This spring, webmasters and site owners with bated breath are waiting for the new algorithm update announced by Google recently.
It greatly differs from other Google's updates for several reasons.
First of all, we exactly know the starting date of the modification – April 21. Secondly, Google announced this date publicly, explained the consequences and even provided the ways to avoid penalties. That’s not common, at least. And everything unusual usually worries.
So, in order to dispel our own and your anxiety we tried to understand the threats and opportunities of the upcoming changes for online merchants.
Google Mobile-Friendly Algorithm
According to Google itself, this new algorithm is going to significantly expand the influence of “mobile friendliness as a ranking factor” and display more content from apps in search results.
This actually means that the mobile rankings will change greatly and current leaders will apparently be deposed. The situation when high rankings in desktop search provide similar positions in mobile search will not happen again any more. This way, Google splits two kinds of rankings completely.
The good news is that Google claims that this new algorithm won’t affect desktop search and those merchants, who mostly benefit from this type of traffic, may breathe freely for a while. But, all the rest site owners have a great piece of work to be done before the designated date.
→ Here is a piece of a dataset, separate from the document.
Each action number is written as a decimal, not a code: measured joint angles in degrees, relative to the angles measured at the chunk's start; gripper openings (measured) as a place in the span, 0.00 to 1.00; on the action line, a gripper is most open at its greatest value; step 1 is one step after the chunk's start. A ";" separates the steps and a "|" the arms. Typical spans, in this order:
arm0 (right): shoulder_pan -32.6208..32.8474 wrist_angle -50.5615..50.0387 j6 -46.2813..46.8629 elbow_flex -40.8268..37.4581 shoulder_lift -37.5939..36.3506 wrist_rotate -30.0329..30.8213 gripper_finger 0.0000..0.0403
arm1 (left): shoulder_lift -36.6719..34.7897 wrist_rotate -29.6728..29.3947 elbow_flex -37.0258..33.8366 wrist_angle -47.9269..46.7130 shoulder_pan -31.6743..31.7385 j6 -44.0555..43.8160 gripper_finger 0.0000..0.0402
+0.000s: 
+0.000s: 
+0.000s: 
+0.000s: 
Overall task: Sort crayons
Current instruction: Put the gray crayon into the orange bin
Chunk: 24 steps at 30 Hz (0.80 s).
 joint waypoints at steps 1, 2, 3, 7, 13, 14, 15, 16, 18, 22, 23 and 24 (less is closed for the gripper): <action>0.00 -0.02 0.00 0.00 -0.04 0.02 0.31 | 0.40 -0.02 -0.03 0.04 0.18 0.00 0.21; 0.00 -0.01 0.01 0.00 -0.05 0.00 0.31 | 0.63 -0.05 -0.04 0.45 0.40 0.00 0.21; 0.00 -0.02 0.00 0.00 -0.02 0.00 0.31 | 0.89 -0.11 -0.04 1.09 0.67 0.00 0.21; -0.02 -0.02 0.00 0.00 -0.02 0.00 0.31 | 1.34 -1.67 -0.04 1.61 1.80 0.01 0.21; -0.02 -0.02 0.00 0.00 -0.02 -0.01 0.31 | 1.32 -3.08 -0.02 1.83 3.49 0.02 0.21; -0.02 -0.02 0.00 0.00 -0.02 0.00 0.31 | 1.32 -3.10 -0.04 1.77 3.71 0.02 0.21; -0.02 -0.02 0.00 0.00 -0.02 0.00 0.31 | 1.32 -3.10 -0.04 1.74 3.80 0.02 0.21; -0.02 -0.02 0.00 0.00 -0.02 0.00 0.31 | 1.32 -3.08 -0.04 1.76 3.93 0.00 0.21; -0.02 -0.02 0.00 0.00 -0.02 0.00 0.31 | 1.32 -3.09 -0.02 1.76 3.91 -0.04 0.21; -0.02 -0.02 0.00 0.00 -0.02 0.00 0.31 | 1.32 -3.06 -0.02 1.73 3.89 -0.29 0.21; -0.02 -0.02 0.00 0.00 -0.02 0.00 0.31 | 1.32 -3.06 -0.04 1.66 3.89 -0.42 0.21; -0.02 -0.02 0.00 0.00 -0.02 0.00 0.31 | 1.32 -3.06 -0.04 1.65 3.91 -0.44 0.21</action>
Moreover, Google says that the update is going to last about a week or even more, so we all have some extra time even after April 21.
|IMPORTANT At SMX West, Google's Gary Illyes explained that site updates for this algorithm would be considered in real time. So, site owners may hope that their positive changes will be noticed fairly quickly.|
Check Your Own Mobile Status
The specific feature of this update is that along with the delay Google provided an ad hoc tool for site owners, which helps to check mobile friendliness of your pages.
Note: This update operates on the page level. This means that your site will not be affected by few not mobile friendly pages.
The second way to find out the answer is to check out the Mobile Usability Report in your Webmaster Tools. In this report Google specifies the pages, which do not comply with its requirements.
Or you can just find the pages of you site in mobile search and discover the sign “Mobile-friendly” next to it.
|IMPORTANT Your site is either mobile-friendly or not in the eyes of Google and there is no middle ground. Currently Google is not going to estimate the scale of your adaptation to its requirements. Perhaps, it’s a matter of time.|
Mistakes You Should Not Make While Preparing Your Site for the Update
Avoid an unplayable content for your mobile version, including certain types of videos, license-constrained media or media that requires Flash.
In those cases when you have separate mobile URLs, you should redirect mobile users to appropriate mobile URLs.
In some cases site servers provide accessible content for desktop users, but deliver 404 error pages for mobile users. Instead of this, you should redirect them to equivalent and valid mobile pages.
App Download Interstitials
Do not block the view of pages trying to offer to download the site’s native app. For the purpose, use an HTML banner on the top of the page.
This situation appears when desktop-optimized pages direct to the mobile version and vice versa. Check your links and make sure that they point to correct equivalent pages.
Slow Mobile Pages
Make sure that the pages of your mobile version are downloaded quickly and make no frustration for users. You can check your performance using Google PageSpeed Insights.
Google announced that this update is going to be even bigger than the Panda and Penguin updates, and revealed some other hints we can use for our own improvements.
Optimizing emails for mobile search is becoming more and more important since Google displays emails in personalized search results. So, the upcoming update will possibly push the usage of the Schema markup to let Google surface marked-up emails appear in browser-based search.
One more considerably new thing, which may change the traditional approach to the process of creating quality mobile experience for users, is mobile apps. Google tells that it will consider “high quality” apps among positive ranking factors in mobile search.
This way, those sites, which have both a mobile website and mobile app will apparently greatly benefit from this.
The main Google’s goal of new Mobile-Friendly Algorithm is to provide better mobile experience and, no doubts, it will be consistent in its efforts. So, site owners have no other way out, except of accepting the game rules.